====== TASK INPUTS
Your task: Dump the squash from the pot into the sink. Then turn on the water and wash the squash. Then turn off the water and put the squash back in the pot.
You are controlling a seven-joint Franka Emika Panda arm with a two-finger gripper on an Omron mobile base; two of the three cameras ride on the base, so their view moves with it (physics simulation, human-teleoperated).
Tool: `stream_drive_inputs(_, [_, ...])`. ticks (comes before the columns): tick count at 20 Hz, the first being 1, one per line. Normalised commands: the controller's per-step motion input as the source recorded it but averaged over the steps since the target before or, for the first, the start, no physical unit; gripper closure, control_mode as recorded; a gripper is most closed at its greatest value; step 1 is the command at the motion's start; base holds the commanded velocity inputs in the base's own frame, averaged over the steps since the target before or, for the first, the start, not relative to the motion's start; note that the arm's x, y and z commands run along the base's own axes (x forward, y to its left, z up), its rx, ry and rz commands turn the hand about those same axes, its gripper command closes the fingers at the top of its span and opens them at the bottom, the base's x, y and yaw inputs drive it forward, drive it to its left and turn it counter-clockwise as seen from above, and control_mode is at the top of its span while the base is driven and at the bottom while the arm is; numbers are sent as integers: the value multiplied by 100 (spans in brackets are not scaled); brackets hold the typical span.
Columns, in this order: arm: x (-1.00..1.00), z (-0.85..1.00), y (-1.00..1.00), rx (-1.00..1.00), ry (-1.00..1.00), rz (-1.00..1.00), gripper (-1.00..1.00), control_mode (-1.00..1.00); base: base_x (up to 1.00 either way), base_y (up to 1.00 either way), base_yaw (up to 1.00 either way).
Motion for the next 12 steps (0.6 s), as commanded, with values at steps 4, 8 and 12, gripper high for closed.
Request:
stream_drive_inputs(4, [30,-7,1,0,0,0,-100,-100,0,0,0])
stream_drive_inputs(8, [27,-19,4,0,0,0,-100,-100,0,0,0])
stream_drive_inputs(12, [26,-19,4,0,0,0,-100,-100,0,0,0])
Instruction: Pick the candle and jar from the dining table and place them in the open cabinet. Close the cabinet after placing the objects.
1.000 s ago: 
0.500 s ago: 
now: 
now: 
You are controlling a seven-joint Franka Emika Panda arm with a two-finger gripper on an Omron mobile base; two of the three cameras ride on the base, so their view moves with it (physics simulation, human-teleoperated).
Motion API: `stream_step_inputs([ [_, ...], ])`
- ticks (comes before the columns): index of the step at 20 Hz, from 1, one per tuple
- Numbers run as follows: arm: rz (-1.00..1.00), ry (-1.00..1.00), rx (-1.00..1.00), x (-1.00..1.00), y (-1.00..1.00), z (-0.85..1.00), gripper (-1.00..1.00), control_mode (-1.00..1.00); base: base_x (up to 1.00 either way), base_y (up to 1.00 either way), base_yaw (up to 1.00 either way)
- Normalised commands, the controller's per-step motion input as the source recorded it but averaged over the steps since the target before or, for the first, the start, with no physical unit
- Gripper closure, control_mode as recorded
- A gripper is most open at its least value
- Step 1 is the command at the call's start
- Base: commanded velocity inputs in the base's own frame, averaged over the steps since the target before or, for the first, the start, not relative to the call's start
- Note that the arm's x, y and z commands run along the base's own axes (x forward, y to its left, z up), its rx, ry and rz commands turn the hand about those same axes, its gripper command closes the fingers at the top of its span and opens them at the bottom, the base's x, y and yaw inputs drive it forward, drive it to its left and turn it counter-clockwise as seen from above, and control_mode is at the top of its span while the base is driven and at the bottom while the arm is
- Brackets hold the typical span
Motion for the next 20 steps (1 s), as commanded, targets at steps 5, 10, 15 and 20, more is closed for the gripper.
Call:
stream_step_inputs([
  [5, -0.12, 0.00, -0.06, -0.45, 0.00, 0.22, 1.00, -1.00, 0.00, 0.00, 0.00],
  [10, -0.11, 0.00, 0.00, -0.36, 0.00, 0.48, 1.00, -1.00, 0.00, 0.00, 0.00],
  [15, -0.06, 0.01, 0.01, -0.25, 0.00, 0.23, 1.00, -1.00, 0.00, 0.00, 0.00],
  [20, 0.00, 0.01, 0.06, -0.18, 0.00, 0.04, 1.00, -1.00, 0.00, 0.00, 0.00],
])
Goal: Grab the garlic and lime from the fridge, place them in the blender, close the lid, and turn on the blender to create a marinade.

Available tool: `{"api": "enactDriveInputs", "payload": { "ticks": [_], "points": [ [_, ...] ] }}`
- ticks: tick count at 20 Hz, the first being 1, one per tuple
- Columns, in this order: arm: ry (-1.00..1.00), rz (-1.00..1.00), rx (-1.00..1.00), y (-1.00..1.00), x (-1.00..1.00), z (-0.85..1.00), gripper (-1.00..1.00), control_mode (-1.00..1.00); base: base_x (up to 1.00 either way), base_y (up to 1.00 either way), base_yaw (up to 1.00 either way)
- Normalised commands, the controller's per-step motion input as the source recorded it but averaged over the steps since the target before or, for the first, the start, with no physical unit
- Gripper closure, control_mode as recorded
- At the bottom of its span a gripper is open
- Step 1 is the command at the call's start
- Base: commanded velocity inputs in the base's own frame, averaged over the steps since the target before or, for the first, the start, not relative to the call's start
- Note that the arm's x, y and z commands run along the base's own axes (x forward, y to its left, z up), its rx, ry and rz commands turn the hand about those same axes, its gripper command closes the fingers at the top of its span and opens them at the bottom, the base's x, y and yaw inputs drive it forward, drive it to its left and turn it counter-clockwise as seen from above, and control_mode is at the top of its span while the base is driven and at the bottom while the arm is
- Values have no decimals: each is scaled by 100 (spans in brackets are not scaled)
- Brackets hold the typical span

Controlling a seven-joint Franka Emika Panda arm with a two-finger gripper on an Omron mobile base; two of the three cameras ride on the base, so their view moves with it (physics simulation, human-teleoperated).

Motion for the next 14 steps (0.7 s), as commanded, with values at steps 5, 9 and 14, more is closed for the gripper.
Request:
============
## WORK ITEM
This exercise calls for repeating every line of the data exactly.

## EXPECTED OUTPUT
Your task: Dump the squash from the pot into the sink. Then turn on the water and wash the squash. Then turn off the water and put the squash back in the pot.
You are controlling a seven-joint Franka Emika Panda arm with a two-finger gripper on an Omron mobile base; two of the three cameras ride on the base, so their view moves with it (physics simulation, human-teleoperated).
Tool: `stream_drive_inputs(_, [_, ...])`. ticks (comes before the columns): tick count at 20 Hz, the first being 1, one per line. Normalised commands: the controller's per-step motion input as the source recorded it but averaged over the steps since the target before or, for the first, the start, no physical unit; gripper closure, control_mode as recorded; a gripper is most closed at its greatest value; step 1 is the command at the motion's start; base holds the commanded velocity inputs in the base's own frame, averaged over the steps since the target before or, for the first, the start, not relative to the motion's start; note that the arm's x, y and z commands run along the base's own axes (x forward, y to its left, z up), its rx, ry and rz commands turn the hand about those same axes, its gripper command closes the fingers at the top of its span and opens them at the bottom, the base's x, y and yaw inputs drive it forward, drive it to its left and turn it counter-clockwise as seen from above, and control_mode is at the top of its span while the base is driven and at the bottom while the arm is; numbers are sent as integers: the value multiplied by 100 (spans in brackets are not scaled); brackets hold the typical span.
Columns, in this order: arm: x (-1.00..1.00), z (-0.85..1.00), y (-1.00..1.00), rx (-1.00..1.00), ry (-1.00..1.00), rz (-1.00..1.00), gripper (-1.00..1.00), control_mode (-1.00..1.00); base: base_x (up to 1.00 either way), base_y (up to 1.00 either way), base_yaw (up to 1.00 either way).
Motion for the next 12 steps (0.6 s), as commanded, with values at steps 4, 8 and 12, gripper high for closed.
Request:
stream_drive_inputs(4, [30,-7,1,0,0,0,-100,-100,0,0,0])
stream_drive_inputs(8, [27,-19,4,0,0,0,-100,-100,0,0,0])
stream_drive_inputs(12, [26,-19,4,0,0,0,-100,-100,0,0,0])
Instruction: Pick the candle and jar from the dining table and place them in the open cabinet. Close the cabinet after placing the objects.
1.000 s ago: 
0.500 s ago: 
now: 
now: 
You are controlling a seven-joint Franka Emika Panda arm with a two-finger gripper on an Omron mobile base; two of the three cameras ride on the base, so their view moves with it (physics simulation, human-teleoperated).
Motion API: `stream_step_inputs([ [_, ...], ])`
- ticks (comes before the columns): index of the step at 20 Hz, from 1, one per tuple
- Numbers run as follows: arm: rz (-1.00..1.00), ry (-1.00..1.00), rx (-1.00..1.00), x (-1.00..1.00), y (-1.00..1.00), z (-0.85..1.00), gripper (-1.00..1.00), control_mode (-1.00..1.00); base: base_x (up to 1.00 either way), base_y (up to 1.00 either way), base_yaw (up to 1.00 either way)
- Normalised commands, the controller's per-step motion input as the source recorded it but averaged over the steps since the target before or, for the first, the start, with no physical unit
- Gripper closure, control_mode as recorded
- A gripper is most open at its least value
- Step 1 is the command at the call's start
- Base: commanded velocity inputs in the base's own frame, averaged over the steps since the target before or, for the first, the start, not relative to the call's start
- Note that the arm's x, y and z commands run along the base's own axes (x forward, y to its left, z up), its rx, ry and rz commands turn the hand about those same axes, its gripper command closes the fingers at the top of its span and opens them at the bottom, the base's x, y and yaw inputs drive it forward, drive it to its left and turn it counter-clockwise as seen from above, and control_mode is at the top of its span while the base is driven and at the bottom while the arm is
- Brackets hold the typical span
Motion for the next 20 steps (1 s), as commanded, targets at steps 5, 10, 15 and 20, more is closed for the gripper.
Call:
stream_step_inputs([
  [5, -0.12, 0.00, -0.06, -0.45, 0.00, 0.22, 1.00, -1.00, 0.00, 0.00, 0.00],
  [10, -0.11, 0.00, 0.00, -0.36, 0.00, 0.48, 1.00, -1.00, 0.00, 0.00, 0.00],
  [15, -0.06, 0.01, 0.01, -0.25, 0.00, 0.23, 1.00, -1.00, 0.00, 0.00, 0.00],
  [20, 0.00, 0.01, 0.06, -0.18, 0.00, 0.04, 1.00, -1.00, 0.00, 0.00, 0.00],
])
Goal: Grab the garlic and lime from the fridge, place them in the blender, close the lid, and turn on the blender to create a marinade.

Available tool: `{"api": "enactDriveInputs", "payload": { "ticks": [_], "points": [ [_, ...] ] }}`
- ticks: tick count at 20 Hz, the first being 1, one per tuple
- Columns, in this order: arm: ry (-1.00..1.00), rz (-1.00..1.00), rx (-1.00..1.00), y (-1.00..1.00), x (-1.00..1.00), z (-0.85..1.00), gripper (-1.00..1.00), control_mode (-1.00..1.00); base: base_x (up to 1.00 either way), base_y (up to 1.00 either way), base_yaw (up to 1.00 either way)
- Normalised commands, the controller's per-step motion input as the source recorded it but averaged over the steps since the target before or, for the first, the start, with no physical unit
- Gripper closure, control_mode as recorded
- At the bottom of its span a gripper is open
- Step 1 is the command at the call's start
- Base: commanded velocity inputs in the base's own frame, averaged over the steps since the target before or, for the first, the start, not relative to the call's start
- Note that the arm's x, y and z commands run along the base's own axes (x forward, y to its left, z up), its rx, ry and rz commands turn the hand about those same axes, its gripper command closes the fingers at the top of its span and opens them at the bottom, the base's x, y and yaw inputs drive it forward, drive it to its left and turn it counter-clockwise as seen from above, and control_mode is at the top of its span while the base is driven and at the bottom while the arm is
- Values have no decimals: each is scaled by 100 (spans in brackets are not scaled)
- Brackets hold the typical span

Controlling a seven-joint Franka Emika Panda arm with a two-finger gripper on an Omron mobile base; two of the three cameras ride on the base, so their view moves with it (physics simulation, human-teleoperated).

Motion for the next 14 steps (0.7 s), as commanded, with values at steps 5, 9 and 14, more is closed for the gripper.
Request:

With this, the exercise is done.